In my previous post regarding accuracy, I left you hanging on how to achieve high accuracy rates. Let’s revisit the main theme of Part 1:
- You have the need to locate and extract data in your documents. Great.
- And you want it to be accurate. Ok, gotcha.
- And you don’t want downstream systems to get fed with bad data. Of course not.
- And you want accuracy to be in the 80% to 90% range. Hmm.
So now you are left with a serious set of business needs and you don’t know how you’re going to get there.
With modern document and data capture software, you can certainly avail yourself of some pretty sophisticated, business rules-oriented tools.
Full page OCR? Not going to get you there.
What about using coordinates of the data and using OCR then? Still not going to get you there. What about the data that isn’t always in the same location?
Ok, so what about using keywords and patterns to determine location of those fields? Ok, you’ve sort of solved the data location bit.
But here’s the problem: finding the data is only part of the problem. Extracting it successfully and accurately is the real important piece. And using OCR isn’t going to get you there either because it sends back what it thinks is the correct answer – all the time.

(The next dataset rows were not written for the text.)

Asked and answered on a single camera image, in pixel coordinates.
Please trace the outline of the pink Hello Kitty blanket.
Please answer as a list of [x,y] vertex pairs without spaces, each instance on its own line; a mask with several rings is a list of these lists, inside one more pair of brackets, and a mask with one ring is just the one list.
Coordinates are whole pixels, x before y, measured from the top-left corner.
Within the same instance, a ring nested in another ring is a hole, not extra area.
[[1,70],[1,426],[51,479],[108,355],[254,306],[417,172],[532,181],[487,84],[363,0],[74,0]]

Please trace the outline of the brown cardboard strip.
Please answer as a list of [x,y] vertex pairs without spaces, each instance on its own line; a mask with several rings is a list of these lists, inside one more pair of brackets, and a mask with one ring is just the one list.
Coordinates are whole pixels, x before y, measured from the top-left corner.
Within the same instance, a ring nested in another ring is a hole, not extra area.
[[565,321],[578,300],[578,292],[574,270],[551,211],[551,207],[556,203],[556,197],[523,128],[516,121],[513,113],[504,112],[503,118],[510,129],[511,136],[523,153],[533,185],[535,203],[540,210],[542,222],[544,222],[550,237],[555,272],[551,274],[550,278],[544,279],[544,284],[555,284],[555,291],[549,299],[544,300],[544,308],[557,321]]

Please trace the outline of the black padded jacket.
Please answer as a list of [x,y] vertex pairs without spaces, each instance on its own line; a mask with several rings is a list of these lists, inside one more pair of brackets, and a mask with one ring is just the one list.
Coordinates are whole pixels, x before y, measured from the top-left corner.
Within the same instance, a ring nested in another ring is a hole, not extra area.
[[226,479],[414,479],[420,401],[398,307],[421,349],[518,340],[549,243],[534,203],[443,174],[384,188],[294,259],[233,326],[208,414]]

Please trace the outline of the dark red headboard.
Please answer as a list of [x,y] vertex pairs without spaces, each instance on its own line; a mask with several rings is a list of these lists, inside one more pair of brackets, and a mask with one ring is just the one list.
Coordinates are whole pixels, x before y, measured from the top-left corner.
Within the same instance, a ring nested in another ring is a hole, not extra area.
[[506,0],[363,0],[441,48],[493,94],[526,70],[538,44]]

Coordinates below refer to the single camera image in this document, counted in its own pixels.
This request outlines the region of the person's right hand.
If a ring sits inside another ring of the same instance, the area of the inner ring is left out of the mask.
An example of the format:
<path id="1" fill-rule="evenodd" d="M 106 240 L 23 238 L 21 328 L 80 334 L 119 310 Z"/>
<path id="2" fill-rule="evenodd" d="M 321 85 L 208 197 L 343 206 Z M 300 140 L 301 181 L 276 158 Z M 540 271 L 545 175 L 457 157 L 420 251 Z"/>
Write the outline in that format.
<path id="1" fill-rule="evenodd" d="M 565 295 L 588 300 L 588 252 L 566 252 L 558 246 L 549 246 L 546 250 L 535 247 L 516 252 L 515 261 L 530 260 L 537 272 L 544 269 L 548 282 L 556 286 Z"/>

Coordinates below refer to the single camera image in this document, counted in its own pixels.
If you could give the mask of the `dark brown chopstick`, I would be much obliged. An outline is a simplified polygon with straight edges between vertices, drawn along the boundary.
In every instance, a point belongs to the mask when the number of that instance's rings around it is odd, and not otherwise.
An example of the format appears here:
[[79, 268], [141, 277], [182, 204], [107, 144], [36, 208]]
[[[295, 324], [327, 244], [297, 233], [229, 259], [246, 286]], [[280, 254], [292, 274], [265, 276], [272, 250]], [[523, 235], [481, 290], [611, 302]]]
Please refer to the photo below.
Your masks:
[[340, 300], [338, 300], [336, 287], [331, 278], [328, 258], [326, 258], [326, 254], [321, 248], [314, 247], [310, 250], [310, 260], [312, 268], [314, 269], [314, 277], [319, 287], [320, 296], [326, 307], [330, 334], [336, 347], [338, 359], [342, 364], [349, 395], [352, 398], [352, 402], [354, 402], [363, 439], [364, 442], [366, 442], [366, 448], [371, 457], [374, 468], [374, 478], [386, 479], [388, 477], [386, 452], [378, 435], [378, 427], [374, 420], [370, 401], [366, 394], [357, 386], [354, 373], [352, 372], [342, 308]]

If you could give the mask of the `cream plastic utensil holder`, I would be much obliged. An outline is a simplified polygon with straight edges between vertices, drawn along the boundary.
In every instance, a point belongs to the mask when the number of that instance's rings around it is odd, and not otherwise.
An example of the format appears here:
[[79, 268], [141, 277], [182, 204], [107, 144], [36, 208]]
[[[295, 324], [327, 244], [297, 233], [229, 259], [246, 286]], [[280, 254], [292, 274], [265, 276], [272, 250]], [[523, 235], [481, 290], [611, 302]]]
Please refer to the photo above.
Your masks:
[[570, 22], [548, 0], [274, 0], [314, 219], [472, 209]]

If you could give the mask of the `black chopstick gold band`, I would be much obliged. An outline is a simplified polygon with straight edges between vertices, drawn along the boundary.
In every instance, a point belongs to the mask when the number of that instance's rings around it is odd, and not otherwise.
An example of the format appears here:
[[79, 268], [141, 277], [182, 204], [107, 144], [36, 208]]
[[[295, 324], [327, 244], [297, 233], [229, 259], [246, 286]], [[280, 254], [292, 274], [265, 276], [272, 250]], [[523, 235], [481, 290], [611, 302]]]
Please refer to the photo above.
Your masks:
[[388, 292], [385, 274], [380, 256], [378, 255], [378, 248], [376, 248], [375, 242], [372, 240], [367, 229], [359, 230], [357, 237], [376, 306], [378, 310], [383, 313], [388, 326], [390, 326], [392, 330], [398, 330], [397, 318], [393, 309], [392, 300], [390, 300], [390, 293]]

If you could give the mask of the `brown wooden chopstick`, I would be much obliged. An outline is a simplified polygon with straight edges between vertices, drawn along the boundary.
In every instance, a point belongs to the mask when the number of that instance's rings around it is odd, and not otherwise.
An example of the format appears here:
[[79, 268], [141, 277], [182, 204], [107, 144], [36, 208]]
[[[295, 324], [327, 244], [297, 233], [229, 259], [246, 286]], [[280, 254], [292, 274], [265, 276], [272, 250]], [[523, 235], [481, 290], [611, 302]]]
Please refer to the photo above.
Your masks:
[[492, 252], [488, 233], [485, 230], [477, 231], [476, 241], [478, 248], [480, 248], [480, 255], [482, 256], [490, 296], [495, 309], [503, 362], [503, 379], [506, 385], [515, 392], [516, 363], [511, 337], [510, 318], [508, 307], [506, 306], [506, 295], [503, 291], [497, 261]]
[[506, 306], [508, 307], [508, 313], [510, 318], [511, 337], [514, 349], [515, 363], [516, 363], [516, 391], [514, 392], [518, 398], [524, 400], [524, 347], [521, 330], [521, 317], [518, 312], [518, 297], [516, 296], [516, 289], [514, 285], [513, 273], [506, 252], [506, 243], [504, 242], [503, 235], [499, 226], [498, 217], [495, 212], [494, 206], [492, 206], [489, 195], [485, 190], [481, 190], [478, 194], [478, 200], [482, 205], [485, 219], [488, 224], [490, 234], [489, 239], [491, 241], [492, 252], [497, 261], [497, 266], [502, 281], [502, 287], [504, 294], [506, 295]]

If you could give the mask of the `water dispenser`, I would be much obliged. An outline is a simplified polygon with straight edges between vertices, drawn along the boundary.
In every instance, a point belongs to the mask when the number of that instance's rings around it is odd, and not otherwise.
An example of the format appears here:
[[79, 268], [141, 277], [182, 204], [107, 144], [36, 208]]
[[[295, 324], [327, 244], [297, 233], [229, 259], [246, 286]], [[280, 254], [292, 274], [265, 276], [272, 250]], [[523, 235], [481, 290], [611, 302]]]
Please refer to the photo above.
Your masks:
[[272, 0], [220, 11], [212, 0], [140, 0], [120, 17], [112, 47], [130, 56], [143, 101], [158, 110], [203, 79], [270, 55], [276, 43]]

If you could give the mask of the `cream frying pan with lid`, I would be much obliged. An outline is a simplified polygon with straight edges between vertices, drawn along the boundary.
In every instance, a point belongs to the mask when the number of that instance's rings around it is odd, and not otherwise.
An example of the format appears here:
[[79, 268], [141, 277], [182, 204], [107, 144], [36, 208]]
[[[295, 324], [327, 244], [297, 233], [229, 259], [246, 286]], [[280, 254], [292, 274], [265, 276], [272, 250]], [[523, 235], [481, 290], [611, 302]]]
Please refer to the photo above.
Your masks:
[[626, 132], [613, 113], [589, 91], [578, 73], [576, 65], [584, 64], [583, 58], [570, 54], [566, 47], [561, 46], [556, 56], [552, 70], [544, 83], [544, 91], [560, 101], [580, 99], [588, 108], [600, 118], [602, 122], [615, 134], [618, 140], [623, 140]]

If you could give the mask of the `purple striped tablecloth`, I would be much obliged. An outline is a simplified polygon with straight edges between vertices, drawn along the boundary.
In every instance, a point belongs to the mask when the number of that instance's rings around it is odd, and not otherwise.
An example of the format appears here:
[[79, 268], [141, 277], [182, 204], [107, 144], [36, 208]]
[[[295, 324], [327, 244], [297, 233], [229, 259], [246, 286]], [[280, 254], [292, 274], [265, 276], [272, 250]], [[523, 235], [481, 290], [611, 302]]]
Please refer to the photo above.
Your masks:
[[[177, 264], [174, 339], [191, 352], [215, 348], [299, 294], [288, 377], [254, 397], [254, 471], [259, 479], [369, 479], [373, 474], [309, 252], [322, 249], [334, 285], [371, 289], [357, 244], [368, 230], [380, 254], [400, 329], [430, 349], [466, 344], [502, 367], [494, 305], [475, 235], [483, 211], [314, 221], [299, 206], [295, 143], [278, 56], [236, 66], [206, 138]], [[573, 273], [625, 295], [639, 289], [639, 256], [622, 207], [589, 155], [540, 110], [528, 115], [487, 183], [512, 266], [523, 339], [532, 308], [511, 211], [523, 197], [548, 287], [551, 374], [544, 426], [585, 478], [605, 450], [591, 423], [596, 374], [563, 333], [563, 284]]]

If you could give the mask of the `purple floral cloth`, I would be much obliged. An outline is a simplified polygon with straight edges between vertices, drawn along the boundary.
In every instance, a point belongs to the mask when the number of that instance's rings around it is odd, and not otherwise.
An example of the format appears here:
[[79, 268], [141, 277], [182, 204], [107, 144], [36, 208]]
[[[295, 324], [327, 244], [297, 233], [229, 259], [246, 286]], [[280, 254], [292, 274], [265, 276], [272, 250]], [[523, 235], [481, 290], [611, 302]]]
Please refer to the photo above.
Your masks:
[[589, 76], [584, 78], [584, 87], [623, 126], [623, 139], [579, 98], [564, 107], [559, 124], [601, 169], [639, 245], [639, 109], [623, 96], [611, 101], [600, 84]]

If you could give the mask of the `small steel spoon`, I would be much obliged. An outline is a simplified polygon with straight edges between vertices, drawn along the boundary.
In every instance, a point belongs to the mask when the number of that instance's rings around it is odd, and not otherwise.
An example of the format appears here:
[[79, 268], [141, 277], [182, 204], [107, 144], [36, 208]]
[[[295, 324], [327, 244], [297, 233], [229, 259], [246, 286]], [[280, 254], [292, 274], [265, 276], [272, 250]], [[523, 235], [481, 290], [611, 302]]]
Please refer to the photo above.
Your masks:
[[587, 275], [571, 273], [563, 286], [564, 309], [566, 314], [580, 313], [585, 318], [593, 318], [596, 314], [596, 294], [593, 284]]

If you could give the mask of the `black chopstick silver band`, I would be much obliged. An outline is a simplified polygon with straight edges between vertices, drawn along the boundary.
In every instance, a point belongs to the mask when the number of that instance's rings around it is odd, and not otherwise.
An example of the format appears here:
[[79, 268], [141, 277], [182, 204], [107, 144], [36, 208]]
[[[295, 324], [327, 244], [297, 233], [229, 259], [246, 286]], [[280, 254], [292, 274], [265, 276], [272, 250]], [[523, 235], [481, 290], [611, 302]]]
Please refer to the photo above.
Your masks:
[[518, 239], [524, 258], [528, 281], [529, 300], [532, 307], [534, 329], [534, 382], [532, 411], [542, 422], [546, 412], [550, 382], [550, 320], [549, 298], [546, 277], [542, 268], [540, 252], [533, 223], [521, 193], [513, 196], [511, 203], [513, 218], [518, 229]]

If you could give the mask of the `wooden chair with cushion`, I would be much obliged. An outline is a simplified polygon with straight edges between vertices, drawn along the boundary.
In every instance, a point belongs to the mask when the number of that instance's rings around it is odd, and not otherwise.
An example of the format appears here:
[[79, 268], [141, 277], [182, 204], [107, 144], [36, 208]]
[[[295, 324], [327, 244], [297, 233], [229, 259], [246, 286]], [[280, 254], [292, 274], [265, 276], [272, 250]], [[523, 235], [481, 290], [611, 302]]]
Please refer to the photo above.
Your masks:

What you need are tools for not only locating data but also tools for measuring the accuracy of the extracted data and for identifying erroneous data. Remember, it is one thing to send data for additional review or validation; it is quite another thing to send data to another system when it is just plain incorrect.
Here are some things to consider when taking-on a data extraction project:
- Access to recognition confidence. Many recognition technologies have internal evaluation algorithms designed to “vote” for the best result. But these technologies do not always give you access to the rationale for the designated answer. Investigate how much the technology lets you understand not only the answer, but the reason behind the answer.
- Testing real “truth”. It’s one thing to have good access to recognition results and confidence, but it’s quite another to test this capability on your own data. To be really successful with your project and both maximize accuracy and minimize errors, you need what is called “truth data”. This is the set of data on sample forms that represents what the actual recognition answer should be. Once you have this data, you can test the recognition to see how it works across your own forms.
- Arriving at the right balance. Ultimately you will find that you get some data that is located and extracted better than others. Once you can see where the lines are drawn among data that is located and recognized correctly, data that is located but recognized incorrectly, and data that is not located at all, you can then set thresholds that determine when data can go “straight though” with no additional validation and what data needs extra massaging either through additional data checks or through human review.
After reading this, you probably can see that achieving high rates of accuracy isn’t a slam dunk; you need to approach a project methodically and with discipline. You also need to pay attention to the error rates as much as the accuracy rates. Sending bad data to a system or presenting it to an end user creates numerous problems and additional costs.
The good news is that successful data extraction is within your reach and the technology is more than capable.